Module Check: Deep Neural Networks, In Depth
You have covered the full machinery of deep neural networks — from the motivation for depth, through the precise mathematics of neurons, forward passes, and loss functions, to the algorithms of gradient descent and backpropagation, and the practical craft of regularization and training. This module check consolidates and tests that knowledge. Work through each section carefully. The questions range from precise recall to multi-step reasoning. The capstone activity asks you to synthesize everything into a design decision.
Flashcards — click each card to reveal the answer
A neuron has weights [1.0, -2.0], inputs [0.5, 1.5], and bias 0.5. It uses ReLU. What is its activation?
You are training a regression model (predicting house prices). Which loss function is appropriate, and why is cross-entropy unsuitable?
During backpropagation, the error signal at the output layer is delta^(L) = 0.5. The weight connecting neuron k in layer L-1 to neuron j in layer L is W = -0.8. The activation of neuron k is h_{k} = 1.2. What is the gradient of the loss with respect to W?
A model achieves 0.01 training loss and 1.8 validation loss. Adding L2 weight decay changes this to 0.05 training loss and 0.4 validation loss. What happened, and is this a good trade?
Why does mini-batch gradient descent sometimes converge to better solutions than full-batch gradient descent on the same problem?
You remove all activation functions from a 10-layer network, keeping only weights and biases. What is the effective depth of the resulting model?
Deep networks are powerful because depth enables compositional representation learning — each layer builds on the last. A neuron computes z = w^T x + b, then a = sigma(z); without sigma, all layers collapse to one. The forward pass propagates input through chained matrix multiplications and activations. Training minimizes a loss function (MSE for regression, cross-entropy for classification) by gradient descent, which requires the gradient dL/dw for every weight. Backpropagation computes all gradients in one efficient backward pass using the chain rule.
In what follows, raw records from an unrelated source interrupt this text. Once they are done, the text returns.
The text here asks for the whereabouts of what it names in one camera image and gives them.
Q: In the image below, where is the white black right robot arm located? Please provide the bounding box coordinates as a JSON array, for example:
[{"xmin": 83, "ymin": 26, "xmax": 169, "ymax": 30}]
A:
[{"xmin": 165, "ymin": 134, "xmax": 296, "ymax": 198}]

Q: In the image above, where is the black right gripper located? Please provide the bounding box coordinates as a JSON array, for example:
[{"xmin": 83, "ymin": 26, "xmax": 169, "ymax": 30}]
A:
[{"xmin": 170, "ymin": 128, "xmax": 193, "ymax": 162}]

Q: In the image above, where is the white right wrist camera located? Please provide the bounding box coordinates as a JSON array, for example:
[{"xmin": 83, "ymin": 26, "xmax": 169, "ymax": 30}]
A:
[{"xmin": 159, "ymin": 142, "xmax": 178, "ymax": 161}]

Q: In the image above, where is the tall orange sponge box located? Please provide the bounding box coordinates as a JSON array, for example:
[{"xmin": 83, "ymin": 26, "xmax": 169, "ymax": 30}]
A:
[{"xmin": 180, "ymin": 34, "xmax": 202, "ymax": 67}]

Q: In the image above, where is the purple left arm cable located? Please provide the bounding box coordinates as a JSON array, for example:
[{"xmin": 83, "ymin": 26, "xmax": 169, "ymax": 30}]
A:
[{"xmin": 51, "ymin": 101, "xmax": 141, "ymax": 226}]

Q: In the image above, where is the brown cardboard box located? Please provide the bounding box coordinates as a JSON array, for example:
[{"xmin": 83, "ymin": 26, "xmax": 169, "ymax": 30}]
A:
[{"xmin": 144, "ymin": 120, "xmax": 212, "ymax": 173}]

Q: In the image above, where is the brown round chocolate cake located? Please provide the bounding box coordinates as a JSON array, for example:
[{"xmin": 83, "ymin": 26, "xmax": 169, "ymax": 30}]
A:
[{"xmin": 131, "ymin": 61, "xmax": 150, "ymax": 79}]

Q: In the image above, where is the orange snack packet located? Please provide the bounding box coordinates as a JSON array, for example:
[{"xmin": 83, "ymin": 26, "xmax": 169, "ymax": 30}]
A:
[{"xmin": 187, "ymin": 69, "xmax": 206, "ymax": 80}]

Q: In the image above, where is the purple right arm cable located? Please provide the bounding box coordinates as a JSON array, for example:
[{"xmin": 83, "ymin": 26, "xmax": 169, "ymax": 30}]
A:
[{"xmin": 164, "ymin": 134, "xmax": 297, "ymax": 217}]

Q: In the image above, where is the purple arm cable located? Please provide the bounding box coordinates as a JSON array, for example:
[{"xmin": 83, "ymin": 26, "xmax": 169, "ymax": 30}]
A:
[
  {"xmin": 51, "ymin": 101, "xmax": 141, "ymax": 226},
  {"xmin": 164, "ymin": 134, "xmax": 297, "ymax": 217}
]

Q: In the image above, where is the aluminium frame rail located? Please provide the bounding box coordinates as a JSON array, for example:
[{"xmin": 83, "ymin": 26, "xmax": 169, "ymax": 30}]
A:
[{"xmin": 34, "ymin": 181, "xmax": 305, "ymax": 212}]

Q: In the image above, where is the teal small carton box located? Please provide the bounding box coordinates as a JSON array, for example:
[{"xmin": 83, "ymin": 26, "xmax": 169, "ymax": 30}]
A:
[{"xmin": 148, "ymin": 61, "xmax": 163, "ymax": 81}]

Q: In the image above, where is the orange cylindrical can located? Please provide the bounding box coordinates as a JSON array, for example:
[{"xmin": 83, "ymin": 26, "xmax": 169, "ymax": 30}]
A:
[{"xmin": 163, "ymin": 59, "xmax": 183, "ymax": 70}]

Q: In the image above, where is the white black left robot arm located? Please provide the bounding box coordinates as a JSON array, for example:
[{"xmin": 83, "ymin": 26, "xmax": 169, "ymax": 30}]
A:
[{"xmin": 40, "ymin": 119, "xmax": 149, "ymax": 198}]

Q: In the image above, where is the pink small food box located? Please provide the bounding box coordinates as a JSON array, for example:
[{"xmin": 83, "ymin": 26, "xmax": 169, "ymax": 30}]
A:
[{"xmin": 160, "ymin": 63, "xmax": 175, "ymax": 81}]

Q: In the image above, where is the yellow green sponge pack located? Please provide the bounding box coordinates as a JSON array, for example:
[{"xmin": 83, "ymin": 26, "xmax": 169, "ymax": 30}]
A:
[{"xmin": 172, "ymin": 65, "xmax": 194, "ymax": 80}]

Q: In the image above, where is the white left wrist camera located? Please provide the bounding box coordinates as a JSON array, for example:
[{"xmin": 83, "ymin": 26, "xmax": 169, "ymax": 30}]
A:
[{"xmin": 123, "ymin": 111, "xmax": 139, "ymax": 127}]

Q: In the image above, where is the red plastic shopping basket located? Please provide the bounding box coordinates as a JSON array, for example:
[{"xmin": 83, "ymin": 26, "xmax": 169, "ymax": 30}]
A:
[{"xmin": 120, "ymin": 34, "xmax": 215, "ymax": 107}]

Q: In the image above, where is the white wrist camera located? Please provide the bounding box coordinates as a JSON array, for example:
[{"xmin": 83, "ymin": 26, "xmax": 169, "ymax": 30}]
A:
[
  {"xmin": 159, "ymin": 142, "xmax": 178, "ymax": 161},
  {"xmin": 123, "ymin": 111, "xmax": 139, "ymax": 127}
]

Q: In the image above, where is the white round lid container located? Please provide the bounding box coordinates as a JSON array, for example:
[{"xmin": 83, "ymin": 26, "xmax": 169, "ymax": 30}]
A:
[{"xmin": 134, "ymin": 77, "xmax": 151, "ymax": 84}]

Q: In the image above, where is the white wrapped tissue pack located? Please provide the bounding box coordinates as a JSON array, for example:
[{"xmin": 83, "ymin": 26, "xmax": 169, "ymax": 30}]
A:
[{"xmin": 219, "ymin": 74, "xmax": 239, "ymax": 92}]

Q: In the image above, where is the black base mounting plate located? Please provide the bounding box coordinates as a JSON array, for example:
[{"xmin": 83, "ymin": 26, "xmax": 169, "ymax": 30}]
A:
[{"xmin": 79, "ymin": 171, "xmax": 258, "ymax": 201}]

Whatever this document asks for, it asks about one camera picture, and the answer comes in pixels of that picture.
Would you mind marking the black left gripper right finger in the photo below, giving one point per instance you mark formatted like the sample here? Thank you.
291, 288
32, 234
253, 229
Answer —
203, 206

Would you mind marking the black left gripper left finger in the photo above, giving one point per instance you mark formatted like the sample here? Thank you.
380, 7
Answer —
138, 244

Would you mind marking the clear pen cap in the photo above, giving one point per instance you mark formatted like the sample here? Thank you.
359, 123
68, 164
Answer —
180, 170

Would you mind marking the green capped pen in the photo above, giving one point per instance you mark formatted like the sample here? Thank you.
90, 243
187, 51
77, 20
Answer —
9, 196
Deep networks overfit because they have enough capacity to memorize training data; dropout, weight decay, and early stopping counteract this by imposing inductive biases toward simpler, more generalizable solutions. Together, these mechanisms — architecture, loss, optimization, regularization — constitute the complete deep learning training framework.
Design a Network for a New Problem
- Step 1: You are building a neural network to classify audio clips as one of 5 sound categories (alarm, music, speech, nature, silence). Each clip is represented by 200 numerical features extracted from the audio waveform.
- Step 2: Specify your network architecture: number of hidden layers, neurons per layer, activation function for hidden layers, activation function for the output layer. Write the shape of each weight matrix W^(l).
- Step 3: Choose a loss function and justify your choice based on the nature of the target.
- Step 4: Specify your optimizer settings: batch size, initial learning rate.
- Step 5: Specify two regularization techniques you will use and their hyperparameter values.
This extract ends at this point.